Adults who reported alcohol or drug use in the past year were classified into different groups based on past-year substance use status: alcohol use only (n = 141,521) and drug use regardless alcohol use. Drug users included prescription opioids only (n = 5337), marijuana only (n = 32,206), other single drug (n = 3789), prescription opioids-marijuana (n = 3921), multiple prescription drugs (n = 1267), and other multiple drugs (n = 18,432). The Joinpoint analysis showed that DUIA prevalence decreased significantly from 2008 to 2014 among alcohol only users (Average Annual Percent Change [AAPC] = - 2.8), prescription opioids only users (AAPC = -5.4), marijuana only users (AAPC = -5.0), prescription opioids-marijuana users (AAPC = -6.5), multiple prescription drug users (AAPC = -7.4), and other multiple drug users (AAPC = -3.2). Although the estimate was not statistically significant, other single drug users showed a decreasing trend (AAPC = -0.9). Substance use type was significantly associated with DUIA in the adjusted logistic regression. All drug use groups, relative to the alcohol only group, had elevated odds of DUIA, and the odds were especially elevated for the multiple drug use groups (prescription opioids-marijuana, adjusted odds ratio [AOR] = 2.71; multiple prescription drugs, AOR = 2.83; and other multiple drugs, AOR = 3.68). Additionally, younger age, male sex, being white, higher income, and alcohol abuse/dependence were positively associated with DUIA.

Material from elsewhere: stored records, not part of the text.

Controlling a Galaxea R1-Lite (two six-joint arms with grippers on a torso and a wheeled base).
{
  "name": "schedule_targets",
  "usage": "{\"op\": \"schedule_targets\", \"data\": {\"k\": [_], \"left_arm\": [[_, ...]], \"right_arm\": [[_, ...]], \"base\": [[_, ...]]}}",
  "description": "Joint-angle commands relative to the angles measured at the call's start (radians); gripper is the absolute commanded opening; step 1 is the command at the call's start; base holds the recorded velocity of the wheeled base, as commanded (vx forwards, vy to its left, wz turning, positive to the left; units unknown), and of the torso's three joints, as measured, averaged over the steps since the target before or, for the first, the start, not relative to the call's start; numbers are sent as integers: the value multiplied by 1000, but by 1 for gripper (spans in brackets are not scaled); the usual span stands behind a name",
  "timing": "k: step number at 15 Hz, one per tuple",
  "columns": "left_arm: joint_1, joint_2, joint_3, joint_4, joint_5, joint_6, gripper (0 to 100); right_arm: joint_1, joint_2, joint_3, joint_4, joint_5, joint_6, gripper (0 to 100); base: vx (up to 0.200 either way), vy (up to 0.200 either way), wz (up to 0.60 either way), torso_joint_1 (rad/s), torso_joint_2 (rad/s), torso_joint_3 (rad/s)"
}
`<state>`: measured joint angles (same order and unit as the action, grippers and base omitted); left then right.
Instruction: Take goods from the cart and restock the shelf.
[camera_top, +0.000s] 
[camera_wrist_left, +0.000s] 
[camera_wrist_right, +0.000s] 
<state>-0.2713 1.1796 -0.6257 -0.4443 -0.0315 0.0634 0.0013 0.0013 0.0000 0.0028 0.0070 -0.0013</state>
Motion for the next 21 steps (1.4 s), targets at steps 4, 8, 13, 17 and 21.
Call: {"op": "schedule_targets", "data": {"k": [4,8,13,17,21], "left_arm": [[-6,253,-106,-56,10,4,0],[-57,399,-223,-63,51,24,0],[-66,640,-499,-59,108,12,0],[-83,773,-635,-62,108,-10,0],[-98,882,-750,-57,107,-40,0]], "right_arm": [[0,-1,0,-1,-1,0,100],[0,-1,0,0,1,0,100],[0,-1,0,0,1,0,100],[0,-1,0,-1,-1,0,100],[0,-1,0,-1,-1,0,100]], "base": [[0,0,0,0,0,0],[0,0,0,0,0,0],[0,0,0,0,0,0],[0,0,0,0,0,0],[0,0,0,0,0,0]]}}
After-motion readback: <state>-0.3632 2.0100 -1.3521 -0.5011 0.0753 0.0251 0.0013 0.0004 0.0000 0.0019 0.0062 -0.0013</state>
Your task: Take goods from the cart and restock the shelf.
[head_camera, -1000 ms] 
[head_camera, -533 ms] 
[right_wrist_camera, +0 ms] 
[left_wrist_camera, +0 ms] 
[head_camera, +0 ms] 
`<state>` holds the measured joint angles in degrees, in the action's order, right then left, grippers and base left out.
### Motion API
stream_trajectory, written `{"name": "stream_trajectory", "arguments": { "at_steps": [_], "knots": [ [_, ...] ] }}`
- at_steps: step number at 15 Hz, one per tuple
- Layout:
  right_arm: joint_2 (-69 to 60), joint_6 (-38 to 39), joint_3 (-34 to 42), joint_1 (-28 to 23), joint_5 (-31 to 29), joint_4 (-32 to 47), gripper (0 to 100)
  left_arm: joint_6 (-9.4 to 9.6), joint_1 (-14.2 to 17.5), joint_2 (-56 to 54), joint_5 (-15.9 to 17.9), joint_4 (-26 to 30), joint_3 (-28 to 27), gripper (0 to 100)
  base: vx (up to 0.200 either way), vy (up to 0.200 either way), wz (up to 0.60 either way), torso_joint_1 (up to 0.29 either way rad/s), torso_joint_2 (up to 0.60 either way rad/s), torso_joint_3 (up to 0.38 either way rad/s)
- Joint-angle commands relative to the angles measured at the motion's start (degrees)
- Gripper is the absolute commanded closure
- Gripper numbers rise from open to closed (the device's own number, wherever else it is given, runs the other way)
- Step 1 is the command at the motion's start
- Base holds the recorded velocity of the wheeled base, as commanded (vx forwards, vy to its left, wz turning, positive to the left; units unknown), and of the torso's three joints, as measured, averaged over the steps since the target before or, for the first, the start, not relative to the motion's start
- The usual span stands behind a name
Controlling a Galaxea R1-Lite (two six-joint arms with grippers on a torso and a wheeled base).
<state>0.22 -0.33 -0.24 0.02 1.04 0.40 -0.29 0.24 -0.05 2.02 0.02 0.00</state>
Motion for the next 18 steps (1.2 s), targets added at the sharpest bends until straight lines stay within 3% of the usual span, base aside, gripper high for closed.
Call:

DUIA prevalence decreased over time and the magnitude of this reduction differed by substance use type. DUIA interventions need to be tailored to substance use type and individual characteristics.
尽管过去几十年来因饮酒而导致的驾车行为(DUIA)的发生率有所下降,但美国的 DUIA 发生率仍然很高。迄今为止,关于不同类型的物质使用者是否具有不同的 DUIA 趋势的研究有限。本研究旨在评估不同物质使用类型与 DUIA 相关的趋势和变量。
国家药物使用与健康调查(NSDUH)是一项基于人群的横断面全国代表性调查。我们使用 NSDUH 2008-2014 年的数据,进行了 Joinpoint 分析,以确定每个物质使用者群体(年龄≥18 岁)中 DUIA 的时间趋势。采用逻辑回归分析探讨物质使用类型与 DUIA 之间的关系,并确定与 DUIA 相关的变量。
报告在过去一年中使用过酒精或药物的成年人根据过去一年的物质使用状况分为不同的组:仅使用酒精(n=141521)和无论是否使用酒精都使用药物。药物使用者包括仅使用阿片类药物(n=5337)、仅使用大麻(n=32206)、其他单一药物(n=3789)、阿片类药物-大麻(n=3921)、多种处方药物(n=1267)和其他多种药物(n=18432)。Joinpoint 分析显示,仅使用酒精的使用者(平均年变化百分比 [AAPC]=-2.8)、仅使用阿片类药物的使用者(AAPC=-5.4)、仅使用大麻的使用者(AAPC=-5.0)、阿片类药物-大麻使用者(AAPC=-6.5)、多种处方药物使用者(AAPC=-7.4)和其他多种药物使用者(AAPC=-3.2)的 DUIA 发生率从 2008 年到 2014 年显著下降。虽然估计没有统计学意义,但其他单一药物使用者显示出下降趋势(AAPC=-0.9)。在调整后的逻辑回归中,物质使用类型与 DUIA 显著相关。与仅使用酒精的组相比,所有药物使用组的 DUIA 发生几率均升高,而多种药物使用组的几率升高尤其明显(阿片类药物-大麻,调整后的优势比 [AOR]=2.71;多种处方药物,AOR=2.83;和其他多种药物,AOR=3.68)。此外,年龄较小、男性、白人、高收入和酒精滥用/依赖与 DUIA 呈正相关。
DUIA 的发生率随时间呈下降趋势,且这种下降幅度因物质使用类型而异。需要针对物质使用类型和个体特征制定 DUIA 干预措施。